At the time of writing it is not clear what the new Spanish Bill’s approach would be. The previous government said a Bill was on its way for about two years but nothing came of it.
But, now in opposition, the former ruling party, Partido Popular, in June tabled a proposed Bill in parliament which has been criticized for its timing.
“They took advantage of the work carried out by civil servants to present it as the product of the party’s own research,” says Ana Barreira, Director of the International Institute for Law and the Environment (Instituto Internacional de Derecho y Medio Ambiente or IIDMA).
Nevertheless, the Partido Popular’s bill as it now stands proposes a commitment to define obligations for institutional investors and asset managers in relation to their climate change strategy.
It also includes compulsory disclosure of how they take into account “sustainability factors” (i.e. ESG factors) when it comes to their investment decision-making.
The prospect of a new Climate Change Bill has raised expectations and sparked public debate on climate finance and seen thought leaders travel to Spain to share their experience.
International experts such as Michel Colombier, who chairs France’s Expert Committee for the Energy Transition in France and Lord Deben, Chairman of the UK’s independent Committee on Climate Change, participated in different events around the bill.
Peter Sweatman, CEO and founder of Climate Strategy, a Madrid-based climate finance consultancy, has closely participated in the debates. He says the UK’s climate change act of 2008 is a good model for Spain, for three reasons:“It has strong and independent governance, clear carbon budgets and is managed by an independent expert Committee on Climate Change with its own resources.”
Regarding the possibility of incorporating a Spanish 173-like clause, he says: “It would stimulate a new level of engagement in green finance and sustainability for Spanish asset managers.”
How the Bill defines institutional investors’ reporting duties will be an important question.
In 2014, a reform of Spain’s Fund and Pensions Plans Regulation (See Article 69) introduced a “very peculiar approach to comply-or-explain”, says Jon Aldecoa, a veteran pensions and SRI consultant in Spain based out of the Basque Country.
“If you don’t do ESG you don’t have to explain anything. It’s like a punishment for those who practice SRI: Don’t comply, don’t explain!” Aldecoa tells RI.
As for fossil fuels, Minister Ribera hinted that it would be a priority of the Bill to address which subsidies are in place and how they can be cancelled.
Other opposition parties in parliament, Unidos Podemos, En Comú Podem, En Marea (a coalition that includes the green party Equo), have also tabled their own climate change Bill.

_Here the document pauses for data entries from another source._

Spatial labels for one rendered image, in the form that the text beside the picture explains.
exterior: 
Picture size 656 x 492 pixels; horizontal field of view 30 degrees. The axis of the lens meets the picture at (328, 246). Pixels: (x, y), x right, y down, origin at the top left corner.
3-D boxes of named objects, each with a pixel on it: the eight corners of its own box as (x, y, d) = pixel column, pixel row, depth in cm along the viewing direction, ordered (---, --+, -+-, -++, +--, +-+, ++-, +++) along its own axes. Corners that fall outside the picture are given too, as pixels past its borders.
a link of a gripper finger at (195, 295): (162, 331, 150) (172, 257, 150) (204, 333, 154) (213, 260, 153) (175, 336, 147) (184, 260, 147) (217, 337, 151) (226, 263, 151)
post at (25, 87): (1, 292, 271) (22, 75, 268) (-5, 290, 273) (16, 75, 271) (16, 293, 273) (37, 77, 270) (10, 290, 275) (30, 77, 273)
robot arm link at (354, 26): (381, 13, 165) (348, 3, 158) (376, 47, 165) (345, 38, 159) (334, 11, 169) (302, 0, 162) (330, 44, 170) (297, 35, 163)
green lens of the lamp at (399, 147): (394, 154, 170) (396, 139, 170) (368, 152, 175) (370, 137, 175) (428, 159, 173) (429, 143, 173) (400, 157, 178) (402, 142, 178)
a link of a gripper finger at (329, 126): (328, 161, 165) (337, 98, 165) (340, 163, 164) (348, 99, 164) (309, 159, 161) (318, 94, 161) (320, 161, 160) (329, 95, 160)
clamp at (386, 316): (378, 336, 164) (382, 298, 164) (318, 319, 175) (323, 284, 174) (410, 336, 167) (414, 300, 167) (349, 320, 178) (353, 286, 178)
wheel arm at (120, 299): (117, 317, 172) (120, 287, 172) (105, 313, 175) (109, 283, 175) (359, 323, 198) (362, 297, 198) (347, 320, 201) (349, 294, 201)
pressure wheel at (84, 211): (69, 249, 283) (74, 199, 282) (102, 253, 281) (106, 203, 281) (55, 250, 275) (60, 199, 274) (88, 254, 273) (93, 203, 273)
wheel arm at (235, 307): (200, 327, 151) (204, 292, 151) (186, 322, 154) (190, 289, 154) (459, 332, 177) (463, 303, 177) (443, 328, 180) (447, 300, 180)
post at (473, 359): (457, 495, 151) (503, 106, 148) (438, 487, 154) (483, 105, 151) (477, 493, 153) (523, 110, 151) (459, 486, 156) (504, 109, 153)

It proposes an explicit fossil fuel divestment clause (See Article 46), with the only exception being coal plant closures in the context of the Just Transition, an element of the Paris Accord.
IIDMA’s Barreira raises concerns about one clear example. In 2016 the European Commission granted Just Transition-related subsidies of €2bn to close 26 uncompetitive coal mines in Spain by 2018.

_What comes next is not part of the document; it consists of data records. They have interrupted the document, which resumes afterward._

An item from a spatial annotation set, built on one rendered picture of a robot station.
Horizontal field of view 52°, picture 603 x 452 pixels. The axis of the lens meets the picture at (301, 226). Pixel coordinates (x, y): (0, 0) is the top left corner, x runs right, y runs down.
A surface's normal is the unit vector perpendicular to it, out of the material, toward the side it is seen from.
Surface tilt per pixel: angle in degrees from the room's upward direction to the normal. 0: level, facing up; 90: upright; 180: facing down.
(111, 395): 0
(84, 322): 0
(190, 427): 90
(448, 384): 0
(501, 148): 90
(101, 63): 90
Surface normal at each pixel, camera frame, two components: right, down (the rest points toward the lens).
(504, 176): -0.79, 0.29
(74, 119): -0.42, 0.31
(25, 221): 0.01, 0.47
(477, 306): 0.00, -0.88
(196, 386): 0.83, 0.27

Barreira says that a number of companies are determined to continue operations. “The state aid was granted as part of the Just Transition. If they want to remain open, then they should return the subsidies.”

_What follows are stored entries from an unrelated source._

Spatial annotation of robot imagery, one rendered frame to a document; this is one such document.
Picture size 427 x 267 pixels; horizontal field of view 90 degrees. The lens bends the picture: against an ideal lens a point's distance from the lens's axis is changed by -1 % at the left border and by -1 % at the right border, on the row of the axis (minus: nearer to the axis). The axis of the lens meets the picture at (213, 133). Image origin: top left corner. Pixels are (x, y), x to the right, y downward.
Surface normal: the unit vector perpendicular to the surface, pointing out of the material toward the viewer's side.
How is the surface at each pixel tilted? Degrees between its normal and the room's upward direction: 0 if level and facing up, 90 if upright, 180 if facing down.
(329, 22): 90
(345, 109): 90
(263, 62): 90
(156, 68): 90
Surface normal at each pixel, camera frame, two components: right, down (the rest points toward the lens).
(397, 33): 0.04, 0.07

IIDMA has challenged the Spanish authorities and the owners of coal-generated plants in the courts, the list of defendants includes Iberdrola, Enel’s Endesa and Energias de Portugal and Naturgy (formerly Gas Natural Fenosa).
IIDMA normally sues on the basis of the EU Industrial Emissions Directive, which introduced limits for nitrous oxide (NOx), Sulphur dioxide (SO2) and dust emissions.
By 2020, non-compliant plants will have to either invest in technology to keep NOx and SO2 emissions under allowed limits or close down.
“But coal plants will continue to emit CO2 and we need to start thinking of closing dates; 2025 is a reasonable deadline, it allows plants to write off the investment to limit NOx and SO2 emissions, while renewables become more competitive.”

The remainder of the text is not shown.